**What the task asks**:
Begin at the first line of the data and copy each line through the one containing "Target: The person", that line included, with no pictures.

**Data below**:
══════

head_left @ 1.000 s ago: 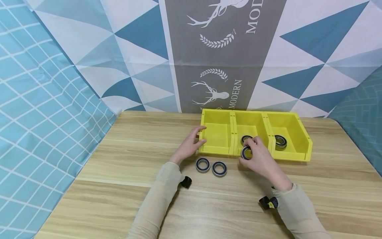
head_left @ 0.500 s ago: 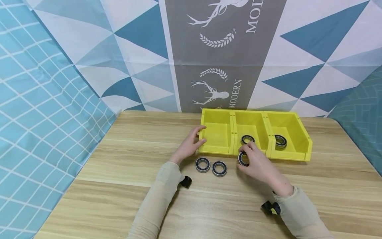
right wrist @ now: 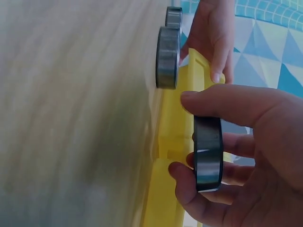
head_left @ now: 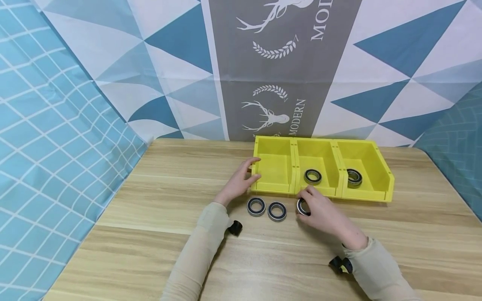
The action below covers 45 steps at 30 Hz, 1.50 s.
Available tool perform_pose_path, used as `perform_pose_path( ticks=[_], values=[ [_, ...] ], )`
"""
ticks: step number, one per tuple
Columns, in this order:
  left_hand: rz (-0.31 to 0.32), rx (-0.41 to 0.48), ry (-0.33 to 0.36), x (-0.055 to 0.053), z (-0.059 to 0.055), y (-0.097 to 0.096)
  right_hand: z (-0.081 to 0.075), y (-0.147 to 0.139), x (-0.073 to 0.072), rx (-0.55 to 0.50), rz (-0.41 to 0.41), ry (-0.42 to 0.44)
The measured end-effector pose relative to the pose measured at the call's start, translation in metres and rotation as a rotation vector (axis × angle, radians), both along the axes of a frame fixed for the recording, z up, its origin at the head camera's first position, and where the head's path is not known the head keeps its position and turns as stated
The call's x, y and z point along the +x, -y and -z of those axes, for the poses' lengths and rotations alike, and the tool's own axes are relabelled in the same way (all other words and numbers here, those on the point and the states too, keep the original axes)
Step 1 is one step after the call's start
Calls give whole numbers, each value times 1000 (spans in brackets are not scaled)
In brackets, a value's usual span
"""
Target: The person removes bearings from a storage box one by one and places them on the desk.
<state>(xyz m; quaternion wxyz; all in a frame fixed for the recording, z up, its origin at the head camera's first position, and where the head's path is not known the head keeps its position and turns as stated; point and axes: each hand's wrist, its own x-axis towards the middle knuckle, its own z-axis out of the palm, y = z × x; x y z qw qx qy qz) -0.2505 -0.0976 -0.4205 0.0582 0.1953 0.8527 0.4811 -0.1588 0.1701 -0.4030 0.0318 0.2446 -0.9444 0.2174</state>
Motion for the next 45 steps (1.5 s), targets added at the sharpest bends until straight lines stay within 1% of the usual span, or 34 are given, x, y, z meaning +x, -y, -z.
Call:
perform_pose_path(
  ticks=[4, 9, 18, 28, 45],
  values=[
    [0, -5, -2, -1, -1, 0, 1, 2, 2, 19, -24, 36],
    [-3, -10, 4, -1, 0, 0, 3, 3, 2, 29, -33, 70],
    [-1, -10, 4, -1, -1, 0, 6, 6, 0, 72, -27, 70],
    [10, 7, 2, -1, 0, 1, 8, 4, 1, 93, -46, 48],
    [2, -3, 10, -2, 1, 0, 5, 5, 1, 123, -42, 96]
  ],
)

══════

**Task result**:
head_left @ 1.000 s ago: 
head_left @ 0.500 s ago: 
right wrist @ now: 
head_left @ now: 
The action below covers 45 steps at 30 Hz, 1.50 s.
Available tool perform_pose_path, used as `perform_pose_path( ticks=[_], values=[ [_, ...] ], )`
"""
ticks: step number, one per tuple
Columns, in this order:
  left_hand: rz (-0.31 to 0.32), rx (-0.41 to 0.48), ry (-0.33 to 0.36), x (-0.055 to 0.053), z (-0.059 to 0.055), y (-0.097 to 0.096)
  right_hand: z (-0.081 to 0.075), y (-0.147 to 0.139), x (-0.073 to 0.072), rx (-0.55 to 0.50), rz (-0.41 to 0.41), ry (-0.42 to 0.44)
The measured end-effector pose relative to the pose measured at the call's start, translation in metres and rotation as a rotation vector (axis × angle, radians), both along the axes of a frame fixed for the recording, z up, its origin at the head camera's first position, and where the head's path is not known the head keeps its position and turns as stated
The call's x, y and z point along the +x, -y and -z of those axes, for the poses' lengths and rotations alike, and the tool's own axes are relabelled in the same way (all other words and numbers here, those on the point and the states too, keep the original axes)
Step 1 is one step after the call's start
Calls give whole numbers, each value times 1000 (spans in brackets are not scaled)
In brackets, a value's usual span
"""
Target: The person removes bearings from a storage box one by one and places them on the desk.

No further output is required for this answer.